*Exercise requirements:*
The data below is to be set down again exactly as written.

*Provided material:*
=====

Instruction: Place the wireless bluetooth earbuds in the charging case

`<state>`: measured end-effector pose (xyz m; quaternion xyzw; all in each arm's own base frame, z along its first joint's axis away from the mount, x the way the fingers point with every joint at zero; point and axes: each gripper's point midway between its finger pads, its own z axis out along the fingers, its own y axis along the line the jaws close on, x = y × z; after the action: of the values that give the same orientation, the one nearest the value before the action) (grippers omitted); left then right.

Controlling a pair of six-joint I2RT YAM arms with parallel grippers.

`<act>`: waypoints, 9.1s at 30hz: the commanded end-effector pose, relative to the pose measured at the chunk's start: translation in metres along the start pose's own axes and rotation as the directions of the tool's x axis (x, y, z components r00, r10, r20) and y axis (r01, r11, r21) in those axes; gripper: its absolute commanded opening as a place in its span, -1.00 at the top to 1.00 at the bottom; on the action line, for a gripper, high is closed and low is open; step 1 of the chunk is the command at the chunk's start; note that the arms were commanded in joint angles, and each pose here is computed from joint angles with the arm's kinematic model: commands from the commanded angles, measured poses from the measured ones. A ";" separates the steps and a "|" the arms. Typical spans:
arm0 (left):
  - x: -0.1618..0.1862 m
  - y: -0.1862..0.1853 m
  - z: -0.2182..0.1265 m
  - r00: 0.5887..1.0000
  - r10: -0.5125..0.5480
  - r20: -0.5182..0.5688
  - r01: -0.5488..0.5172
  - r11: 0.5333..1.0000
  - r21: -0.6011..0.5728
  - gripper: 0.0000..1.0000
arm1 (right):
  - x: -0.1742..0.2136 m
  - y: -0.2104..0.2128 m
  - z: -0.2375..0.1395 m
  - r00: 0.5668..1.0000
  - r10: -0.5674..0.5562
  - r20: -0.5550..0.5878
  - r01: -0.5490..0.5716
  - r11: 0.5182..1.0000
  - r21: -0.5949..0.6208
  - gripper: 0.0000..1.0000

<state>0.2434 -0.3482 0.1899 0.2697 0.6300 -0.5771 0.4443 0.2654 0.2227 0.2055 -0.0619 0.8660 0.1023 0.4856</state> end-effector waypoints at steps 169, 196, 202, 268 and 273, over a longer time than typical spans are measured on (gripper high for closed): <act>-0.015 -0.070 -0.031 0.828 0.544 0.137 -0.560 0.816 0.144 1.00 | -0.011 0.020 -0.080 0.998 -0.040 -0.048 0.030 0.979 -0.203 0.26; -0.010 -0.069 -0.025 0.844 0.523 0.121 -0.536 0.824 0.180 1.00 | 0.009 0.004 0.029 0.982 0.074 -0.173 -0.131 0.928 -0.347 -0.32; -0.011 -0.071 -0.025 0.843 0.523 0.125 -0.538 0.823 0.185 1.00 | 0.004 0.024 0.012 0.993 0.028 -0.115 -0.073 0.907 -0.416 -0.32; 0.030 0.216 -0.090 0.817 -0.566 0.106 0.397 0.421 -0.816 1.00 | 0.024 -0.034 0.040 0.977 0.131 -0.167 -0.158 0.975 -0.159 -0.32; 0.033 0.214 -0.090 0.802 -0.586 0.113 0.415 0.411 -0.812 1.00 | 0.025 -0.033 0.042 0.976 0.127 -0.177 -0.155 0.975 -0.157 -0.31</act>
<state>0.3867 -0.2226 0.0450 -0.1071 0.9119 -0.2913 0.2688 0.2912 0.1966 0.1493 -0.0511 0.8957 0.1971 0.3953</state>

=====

*Problem solution:*
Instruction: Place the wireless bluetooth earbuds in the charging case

`<state>`: measured end-effector pose (xyz m; quaternion xyzw; all in each arm's own base frame, z along its first joint's axis away from the mount, x the way the fingers point with every joint at zero; point and axes: each gripper's point midway between its finger pads, its own z axis out along the fingers, its own y axis along the line the jaws close on, x = y × z; after the action: of the values that give the same orientation, the one nearest the value before the action) (grippers omitted); left then right.

Controlling a pair of six-joint I2RT YAM arms with parallel grippers.

`<act>`: waypoints, 9.1s at 30hz: the commanded end-effector pose, relative to the pose measured at the chunk's start: translation in metres along the start pose's own axes and rotation as the directions of the tool's x axis (x, y, z components r00, r10, r20) and y axis (r01, r11, r21) in those axes; gripper: its absolute commanded opening as a place in its span, -1.00 at the top to 1.00 at the bottom; on the action line, for a gripper, high is closed and low is open; step 1 of the chunk is the command at the chunk's start; note that the arms were commanded in joint angles, and each pose here is computed from joint angles with the arm's kinematic model: commands from the commanded angles, measured poses from the measured ones. A ";" separates the steps and a "|" the arms. Typical spans:
arm0 (left):
  - x: -0.1618..0.1862 m
  - y: -0.1862..0.1853 m
  - z: -0.2182..0.1265 m
  - r00: 0.5887..1.0000
  - r10: -0.5125..0.5480
  - r20: -0.5182..0.5688
  - r01: -0.5488..0.5172
  - r11: 0.5333..1.0000
  - r21: -0.6011..0.5728
  - gripper: 0.0000..1.0000
arm1 (right):
  - x: -0.1742..0.2136 m
  - y: -0.2104..0.2128 m
  - z: -0.2375..0.1395 m
  - r00: 0.5668..1.0000
  - r10: -0.5674..0.5562
  - r20: -0.5550..0.5878
  - r01: -0.5490..0.5716
  - r11: 0.5182..1.0000
  - r21: -0.5949..0.6208
  - gripper: 0.0000..1.0000

<state>0.2434 -0.3482 0.1899 0.2697 0.6300 -0.5771 0.4443 0.2654 0.2227 0.2055 -0.0619 0.8660 0.1023 0.4856</state> end-effector waypoints at steps 169, 196, 202, 268 and 273, over a longer time than typical spans are measured on (gripper high for closed): <act>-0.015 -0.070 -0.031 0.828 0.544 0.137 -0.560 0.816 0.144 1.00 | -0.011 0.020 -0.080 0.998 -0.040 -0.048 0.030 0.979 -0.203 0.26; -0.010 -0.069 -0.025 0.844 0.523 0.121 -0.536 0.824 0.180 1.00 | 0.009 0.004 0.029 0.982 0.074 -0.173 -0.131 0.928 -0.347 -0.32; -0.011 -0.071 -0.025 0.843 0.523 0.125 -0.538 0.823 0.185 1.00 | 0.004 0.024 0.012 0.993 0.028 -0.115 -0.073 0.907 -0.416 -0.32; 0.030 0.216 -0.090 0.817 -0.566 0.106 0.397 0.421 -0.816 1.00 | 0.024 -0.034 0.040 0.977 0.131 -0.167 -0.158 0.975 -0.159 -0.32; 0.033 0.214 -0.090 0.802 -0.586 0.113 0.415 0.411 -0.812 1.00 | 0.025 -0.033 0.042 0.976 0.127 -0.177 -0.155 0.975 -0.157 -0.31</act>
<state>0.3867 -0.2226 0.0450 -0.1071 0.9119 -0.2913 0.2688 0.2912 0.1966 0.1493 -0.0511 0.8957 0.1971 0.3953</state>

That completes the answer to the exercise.